In [1]:
from slm import *

Getting the data from public online repositories (here, the full three books of the LOTR trilogy concatenated):

In [2]:
import os
def get_data(url, save_file):
    try:
        with open(save_file, 'r', encoding='latin-1') as f:
            return f.read()
    except:
        os.system(f"curl {url} -o {save_file}")
        with open(save_file, 'r', encoding='latin-1') as f:
                return f.read()

urls = ['https://raw.githubusercontent.com/ganesh-k13/shell/master/test_search/www.glozman.com/TextPages/01%20-%20The%20Fellowship%20Of%20The%20Ring.txt',
        'https://raw.githubusercontent.com/ganesh-k13/shell/master/test_search/www.glozman.com/TextPages/02%20-%20The%20Two%20Towers.txt',
        'https://raw.githubusercontent.com/ganesh-k13/shell/master/test_search/www.glozman.com/TextPages/03%20-%20The%20Return%20Of%20The%20King.txt']
save_files = [f'files/tolkien{i+1}.txt' for i in range(3)]
text = '\n'.join([get_data(url, save_file) for url, save_file in zip(urls, save_files)])
# TODO: pre-process later to crop useless parts of the text (the results down below are great regardless)
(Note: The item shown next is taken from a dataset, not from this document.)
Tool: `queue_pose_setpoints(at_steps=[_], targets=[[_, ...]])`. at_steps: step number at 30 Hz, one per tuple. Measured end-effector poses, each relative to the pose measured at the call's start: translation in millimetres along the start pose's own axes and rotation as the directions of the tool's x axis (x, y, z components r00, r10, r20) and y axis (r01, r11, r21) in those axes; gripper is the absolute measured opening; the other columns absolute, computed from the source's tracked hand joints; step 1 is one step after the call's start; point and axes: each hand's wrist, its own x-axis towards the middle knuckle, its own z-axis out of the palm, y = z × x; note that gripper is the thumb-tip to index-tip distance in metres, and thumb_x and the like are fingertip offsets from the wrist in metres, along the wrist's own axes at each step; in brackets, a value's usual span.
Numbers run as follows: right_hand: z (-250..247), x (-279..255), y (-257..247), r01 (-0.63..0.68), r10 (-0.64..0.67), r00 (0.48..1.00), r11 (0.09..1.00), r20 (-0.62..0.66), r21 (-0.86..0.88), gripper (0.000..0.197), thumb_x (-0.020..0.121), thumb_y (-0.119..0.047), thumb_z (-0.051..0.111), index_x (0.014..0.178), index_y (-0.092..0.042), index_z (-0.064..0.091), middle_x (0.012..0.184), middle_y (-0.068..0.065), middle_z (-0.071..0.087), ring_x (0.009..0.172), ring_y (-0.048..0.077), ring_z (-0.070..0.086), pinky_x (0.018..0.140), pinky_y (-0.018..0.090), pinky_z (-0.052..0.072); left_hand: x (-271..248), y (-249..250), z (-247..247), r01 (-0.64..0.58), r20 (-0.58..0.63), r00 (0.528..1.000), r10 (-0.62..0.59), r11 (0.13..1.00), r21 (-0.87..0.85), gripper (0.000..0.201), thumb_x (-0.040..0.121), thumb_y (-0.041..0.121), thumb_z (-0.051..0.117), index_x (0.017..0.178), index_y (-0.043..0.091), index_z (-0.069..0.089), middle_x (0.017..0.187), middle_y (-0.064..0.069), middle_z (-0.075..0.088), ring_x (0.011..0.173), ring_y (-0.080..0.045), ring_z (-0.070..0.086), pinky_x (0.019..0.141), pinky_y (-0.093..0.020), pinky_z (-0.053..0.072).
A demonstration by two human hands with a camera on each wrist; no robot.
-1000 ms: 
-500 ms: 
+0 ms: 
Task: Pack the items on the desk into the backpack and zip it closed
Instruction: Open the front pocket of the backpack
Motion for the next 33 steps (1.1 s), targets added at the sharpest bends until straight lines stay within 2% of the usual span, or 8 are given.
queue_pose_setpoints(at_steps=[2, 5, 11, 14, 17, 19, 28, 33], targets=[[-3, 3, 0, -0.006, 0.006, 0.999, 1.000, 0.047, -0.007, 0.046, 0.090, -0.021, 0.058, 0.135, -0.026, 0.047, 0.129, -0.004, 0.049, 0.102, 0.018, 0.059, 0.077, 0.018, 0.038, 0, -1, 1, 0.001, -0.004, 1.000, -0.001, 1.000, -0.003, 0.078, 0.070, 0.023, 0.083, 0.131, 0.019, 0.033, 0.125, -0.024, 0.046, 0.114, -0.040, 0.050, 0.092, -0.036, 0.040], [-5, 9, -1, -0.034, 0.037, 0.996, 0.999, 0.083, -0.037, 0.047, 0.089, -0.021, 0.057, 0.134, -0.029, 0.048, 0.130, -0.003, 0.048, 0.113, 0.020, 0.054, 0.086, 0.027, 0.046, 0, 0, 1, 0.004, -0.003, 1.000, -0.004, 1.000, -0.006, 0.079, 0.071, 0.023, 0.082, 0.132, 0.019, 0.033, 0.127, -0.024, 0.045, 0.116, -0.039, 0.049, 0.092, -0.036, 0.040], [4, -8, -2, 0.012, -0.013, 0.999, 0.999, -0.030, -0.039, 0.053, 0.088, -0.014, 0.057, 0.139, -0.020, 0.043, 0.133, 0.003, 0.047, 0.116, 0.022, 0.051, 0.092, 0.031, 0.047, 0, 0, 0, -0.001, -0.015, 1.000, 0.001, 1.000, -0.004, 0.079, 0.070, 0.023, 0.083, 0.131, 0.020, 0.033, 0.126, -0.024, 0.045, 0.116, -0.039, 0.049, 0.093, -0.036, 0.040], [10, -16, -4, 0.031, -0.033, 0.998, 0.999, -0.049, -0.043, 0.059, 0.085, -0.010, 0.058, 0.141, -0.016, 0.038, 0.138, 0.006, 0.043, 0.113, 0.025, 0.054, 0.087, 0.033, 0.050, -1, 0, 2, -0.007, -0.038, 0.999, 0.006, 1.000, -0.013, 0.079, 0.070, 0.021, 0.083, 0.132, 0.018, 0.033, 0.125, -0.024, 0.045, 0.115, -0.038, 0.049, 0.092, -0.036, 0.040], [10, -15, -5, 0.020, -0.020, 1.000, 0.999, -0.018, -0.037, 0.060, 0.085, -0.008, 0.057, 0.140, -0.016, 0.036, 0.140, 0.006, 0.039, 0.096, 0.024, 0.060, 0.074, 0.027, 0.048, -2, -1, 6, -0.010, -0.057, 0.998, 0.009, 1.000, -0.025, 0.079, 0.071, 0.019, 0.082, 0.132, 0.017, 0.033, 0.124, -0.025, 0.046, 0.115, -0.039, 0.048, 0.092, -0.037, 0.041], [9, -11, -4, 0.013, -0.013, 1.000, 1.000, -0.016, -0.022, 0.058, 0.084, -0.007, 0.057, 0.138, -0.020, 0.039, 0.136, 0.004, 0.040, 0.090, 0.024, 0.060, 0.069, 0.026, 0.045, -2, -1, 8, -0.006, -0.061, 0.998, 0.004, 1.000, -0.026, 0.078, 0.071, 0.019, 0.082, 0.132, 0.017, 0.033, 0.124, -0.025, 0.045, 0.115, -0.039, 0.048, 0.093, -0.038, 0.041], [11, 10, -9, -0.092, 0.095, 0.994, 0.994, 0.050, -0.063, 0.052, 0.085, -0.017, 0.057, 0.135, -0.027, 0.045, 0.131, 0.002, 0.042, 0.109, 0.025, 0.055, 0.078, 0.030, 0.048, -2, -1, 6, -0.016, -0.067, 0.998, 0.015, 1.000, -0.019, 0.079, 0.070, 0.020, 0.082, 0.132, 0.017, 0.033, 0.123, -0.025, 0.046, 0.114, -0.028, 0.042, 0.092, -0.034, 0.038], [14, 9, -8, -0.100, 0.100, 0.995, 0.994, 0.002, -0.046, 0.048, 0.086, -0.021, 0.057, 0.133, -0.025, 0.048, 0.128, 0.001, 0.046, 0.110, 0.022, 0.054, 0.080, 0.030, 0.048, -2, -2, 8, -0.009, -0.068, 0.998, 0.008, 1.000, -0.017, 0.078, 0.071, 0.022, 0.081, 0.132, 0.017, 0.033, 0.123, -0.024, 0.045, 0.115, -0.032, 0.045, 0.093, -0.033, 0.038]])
Counting the number of characters in the full text:

In [None]:
chars = sorted(list(set(text)))
vocab_size = len(chars)

char_to_int = {ch:i for i,ch in enumerate(chars)}
int_to_char = {i:ch for i,ch in enumerate(chars)}

encode = lambda s : [char_to_int[c] for c in s]
decode = lambda l : ''.join([int_to_char[n] for n in l]) 

data = torch.tensor(encode(text), dtype=torch.long)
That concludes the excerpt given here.